**THE DATA:**
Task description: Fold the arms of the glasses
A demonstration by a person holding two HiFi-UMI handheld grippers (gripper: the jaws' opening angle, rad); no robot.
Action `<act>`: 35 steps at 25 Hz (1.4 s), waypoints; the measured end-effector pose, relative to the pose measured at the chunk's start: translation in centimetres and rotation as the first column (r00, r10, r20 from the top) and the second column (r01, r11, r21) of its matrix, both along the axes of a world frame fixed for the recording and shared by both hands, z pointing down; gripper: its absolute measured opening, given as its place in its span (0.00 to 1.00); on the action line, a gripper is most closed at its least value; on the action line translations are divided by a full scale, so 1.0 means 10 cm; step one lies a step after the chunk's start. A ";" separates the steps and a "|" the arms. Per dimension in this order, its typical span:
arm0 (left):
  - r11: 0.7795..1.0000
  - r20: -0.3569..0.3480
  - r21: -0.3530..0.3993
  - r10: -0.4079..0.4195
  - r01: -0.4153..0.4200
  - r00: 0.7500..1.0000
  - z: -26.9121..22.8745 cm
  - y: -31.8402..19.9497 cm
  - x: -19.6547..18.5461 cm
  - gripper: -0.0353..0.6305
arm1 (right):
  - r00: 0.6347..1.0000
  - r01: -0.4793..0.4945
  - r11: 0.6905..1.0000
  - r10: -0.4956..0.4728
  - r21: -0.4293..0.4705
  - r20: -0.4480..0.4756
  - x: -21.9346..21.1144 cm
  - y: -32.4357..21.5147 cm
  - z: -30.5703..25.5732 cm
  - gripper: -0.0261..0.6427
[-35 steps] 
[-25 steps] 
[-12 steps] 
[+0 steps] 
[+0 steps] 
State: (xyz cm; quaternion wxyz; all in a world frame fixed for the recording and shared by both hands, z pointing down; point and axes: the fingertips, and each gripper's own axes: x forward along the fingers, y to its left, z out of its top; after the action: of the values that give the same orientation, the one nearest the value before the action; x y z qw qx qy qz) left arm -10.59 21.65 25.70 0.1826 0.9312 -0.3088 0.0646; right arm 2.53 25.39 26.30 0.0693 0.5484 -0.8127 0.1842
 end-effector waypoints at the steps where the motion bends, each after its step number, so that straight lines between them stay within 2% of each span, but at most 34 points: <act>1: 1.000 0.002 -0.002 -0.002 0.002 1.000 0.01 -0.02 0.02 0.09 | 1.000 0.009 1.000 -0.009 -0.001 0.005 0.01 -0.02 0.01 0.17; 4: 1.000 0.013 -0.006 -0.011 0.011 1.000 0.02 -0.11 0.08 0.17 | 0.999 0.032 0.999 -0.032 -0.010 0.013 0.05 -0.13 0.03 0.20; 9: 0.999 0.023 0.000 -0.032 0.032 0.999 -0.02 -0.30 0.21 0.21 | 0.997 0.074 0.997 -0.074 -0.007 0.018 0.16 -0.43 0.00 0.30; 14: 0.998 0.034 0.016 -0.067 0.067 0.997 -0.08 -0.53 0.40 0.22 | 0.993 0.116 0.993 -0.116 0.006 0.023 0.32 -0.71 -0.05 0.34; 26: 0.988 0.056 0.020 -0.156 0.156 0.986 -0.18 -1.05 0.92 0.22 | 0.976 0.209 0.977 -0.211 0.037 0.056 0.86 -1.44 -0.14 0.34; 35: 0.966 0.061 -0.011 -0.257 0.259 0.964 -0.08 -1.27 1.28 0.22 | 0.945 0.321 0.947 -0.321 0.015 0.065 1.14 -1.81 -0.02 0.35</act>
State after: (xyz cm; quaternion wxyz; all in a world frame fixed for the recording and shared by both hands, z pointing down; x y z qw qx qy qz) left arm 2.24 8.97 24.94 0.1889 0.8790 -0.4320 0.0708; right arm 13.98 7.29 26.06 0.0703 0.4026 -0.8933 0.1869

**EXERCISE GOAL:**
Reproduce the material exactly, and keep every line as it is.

**FINAL ANSWER:**
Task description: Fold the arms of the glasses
A demonstration by a person holding two HiFi-UMI handheld grippers (gripper: the jaws' opening angle, rad); no robot.
Action `<act>`: 35 steps at 25 Hz (1.4 s), waypoints; the measured end-effector pose, relative to the pose measured at the chunk's start: translation in centimetres and rotation as the first column (r00, r10, r20 from the top) and the second column (r01, r11, r21) of its matrix, both along the axes of a world frame fixed for the recording and shared by both hands, z pointing down; gripper: its absolute measured opening, given as its place in its span (0.00 to 1.00); on the action line, a gripper is most closed at its least value; on the action line translations are divided by a full scale, so 1.0 means 10 cm; step one lies a step after the chunk's start. A ";" separates the steps and a "|" the arms. Per dimension in this order, its typical span:
arm0 (left):
  - r11: 0.7795..1.0000
  - r20: -0.3569..0.3480
  - r21: -0.3530..0.3993
  - r10: -0.4079..0.4195
  - r01: -0.4153..0.4200
  - r00: 0.7500..1.0000
  - z: -26.9121..22.8745 cm
  - y: -31.8402..19.9497 cm
  - x: -19.6547..18.5461 cm
  - gripper: -0.0353..0.6305
arm1 (right):
  - r00: 0.6347..1.0000
  - r01: -0.4793..0.4945
  - r11: 0.6905..1.0000
  - r10: -0.4956..0.4728
  - r21: -0.4293..0.4705
  - r20: -0.4480..0.4756
  - x: -21.9346..21.1144 cm
  - y: -32.4357..21.5147 cm
  - z: -30.5703..25.5732 cm
  - gripper: -0.0261..0.6427
[-35 steps] 
[-25 steps] 
[-12 steps] 
[+0 steps] 
[+0 steps] 
State: (xyz cm; quaternion wxyz; all in a world frame fixed for the recording and shared by both hands, z pointing down; point and axes: the fingertips, and each gripper's own axes: x forward along the fingers, y to its left, z out of its top; after the action: of the values that give the same orientation, the one nearest the value before the action; x y z qw qx qy qz) left arm -10.59 21.65 25.70 0.1826 0.9312 -0.3088 0.0646; right arm 2.53 25.39 26.30 0.0693 0.5484 -0.8127 0.1842
 end-effector waypoints at the steps where the motion bends, each after its step number, so that straight lines between them stay within 2% of each span, but at most 34 points: <act>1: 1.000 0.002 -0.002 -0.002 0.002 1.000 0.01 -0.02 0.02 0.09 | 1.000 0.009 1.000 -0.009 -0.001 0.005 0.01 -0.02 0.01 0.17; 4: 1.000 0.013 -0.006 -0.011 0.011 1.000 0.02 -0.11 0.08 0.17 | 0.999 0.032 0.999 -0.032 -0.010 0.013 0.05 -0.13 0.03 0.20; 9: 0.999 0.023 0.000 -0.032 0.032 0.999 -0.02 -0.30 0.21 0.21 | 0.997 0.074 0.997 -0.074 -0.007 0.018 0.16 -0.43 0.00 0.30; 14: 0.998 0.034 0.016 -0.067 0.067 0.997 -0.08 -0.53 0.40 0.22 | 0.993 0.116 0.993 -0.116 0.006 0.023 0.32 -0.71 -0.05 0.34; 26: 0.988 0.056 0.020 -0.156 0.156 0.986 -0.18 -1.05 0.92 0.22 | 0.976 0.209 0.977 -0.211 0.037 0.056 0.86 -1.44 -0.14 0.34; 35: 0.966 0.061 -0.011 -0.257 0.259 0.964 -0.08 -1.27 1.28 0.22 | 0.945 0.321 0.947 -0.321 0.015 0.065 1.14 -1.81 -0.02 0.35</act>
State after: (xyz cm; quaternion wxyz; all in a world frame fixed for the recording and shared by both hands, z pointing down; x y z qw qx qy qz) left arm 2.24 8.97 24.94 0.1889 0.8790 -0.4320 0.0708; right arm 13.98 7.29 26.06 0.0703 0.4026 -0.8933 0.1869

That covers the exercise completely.